Content starts
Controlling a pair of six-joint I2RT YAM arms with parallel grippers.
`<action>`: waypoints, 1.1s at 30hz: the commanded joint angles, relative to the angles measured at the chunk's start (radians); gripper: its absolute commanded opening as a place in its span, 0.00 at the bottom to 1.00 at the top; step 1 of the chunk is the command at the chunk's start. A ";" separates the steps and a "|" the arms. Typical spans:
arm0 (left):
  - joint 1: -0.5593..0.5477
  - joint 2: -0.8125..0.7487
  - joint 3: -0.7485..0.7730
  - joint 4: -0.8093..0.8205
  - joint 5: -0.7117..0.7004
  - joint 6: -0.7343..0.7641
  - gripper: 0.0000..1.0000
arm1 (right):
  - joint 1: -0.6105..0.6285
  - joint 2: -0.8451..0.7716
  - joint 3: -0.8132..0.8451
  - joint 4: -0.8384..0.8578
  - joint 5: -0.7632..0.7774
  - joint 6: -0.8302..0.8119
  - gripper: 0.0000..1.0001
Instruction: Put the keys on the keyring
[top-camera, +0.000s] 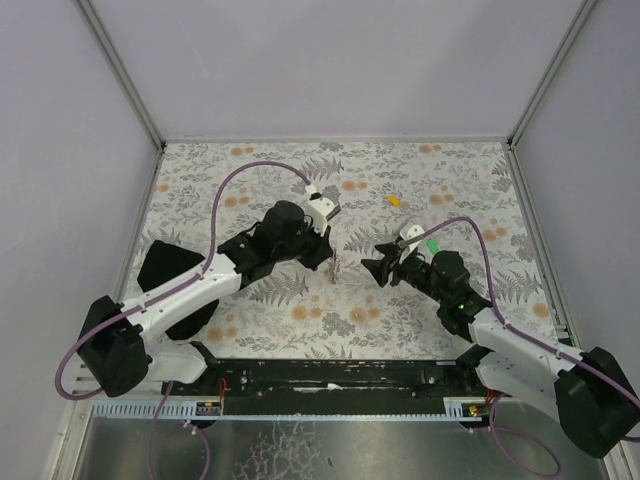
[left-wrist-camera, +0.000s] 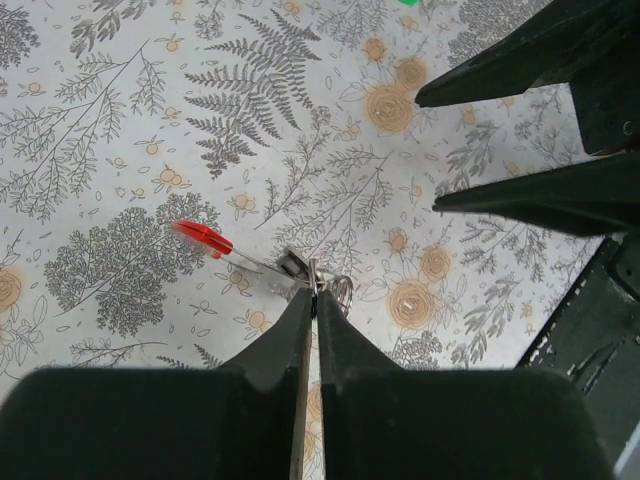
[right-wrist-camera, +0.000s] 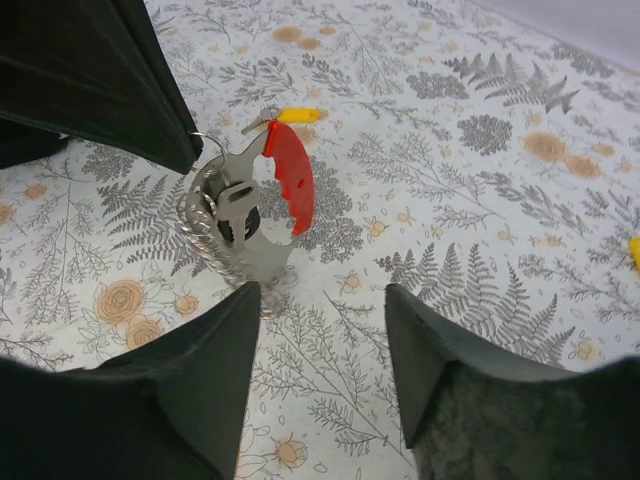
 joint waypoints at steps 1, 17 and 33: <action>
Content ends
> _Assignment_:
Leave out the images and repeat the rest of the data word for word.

> _Worked solution_:
Controlling a pair of six-joint I2RT YAM arms with parallel grippers.
`<action>`: waypoints, 1.1s at 30hz: the commanded joint angles, relative to the angles measured at the chunk's start (radians); gripper: its absolute commanded opening as a place in its span, 0.00 at the bottom to 1.00 at the top; step 1 of the chunk is the command at the chunk's start. A ";" separates the steps and a "|" the arms. Typical spans:
arm0 (left):
  - joint 1: -0.5593..0.5477
  - joint 2: -0.8125..0.7487
  - joint 3: -0.7485..0.7730
  - joint 4: -0.8093..0.8205
  - joint 5: -0.7117..0.7004
  - joint 6: -0.7343..0.7641
  - gripper: 0.0000..1.0000
arm1 (right):
  - joint 1: -0.6105..0.6285
  - joint 2: -0.8451..0.7716
  - joint 3: -0.8132..0.8451
  - joint 4: -0.8384..0.8578
  - joint 5: -0.7632..0.7774
  - joint 6: -0.8302..0.8119
  - gripper: 0.0000..1.0001
Instruction: Put the keys on the keyring
[top-camera, +0.000s] 
[left-wrist-camera, +0.000s] 
[right-wrist-camera, +0.000s] 
 joint waypoints at steps 1, 17 and 33: <action>

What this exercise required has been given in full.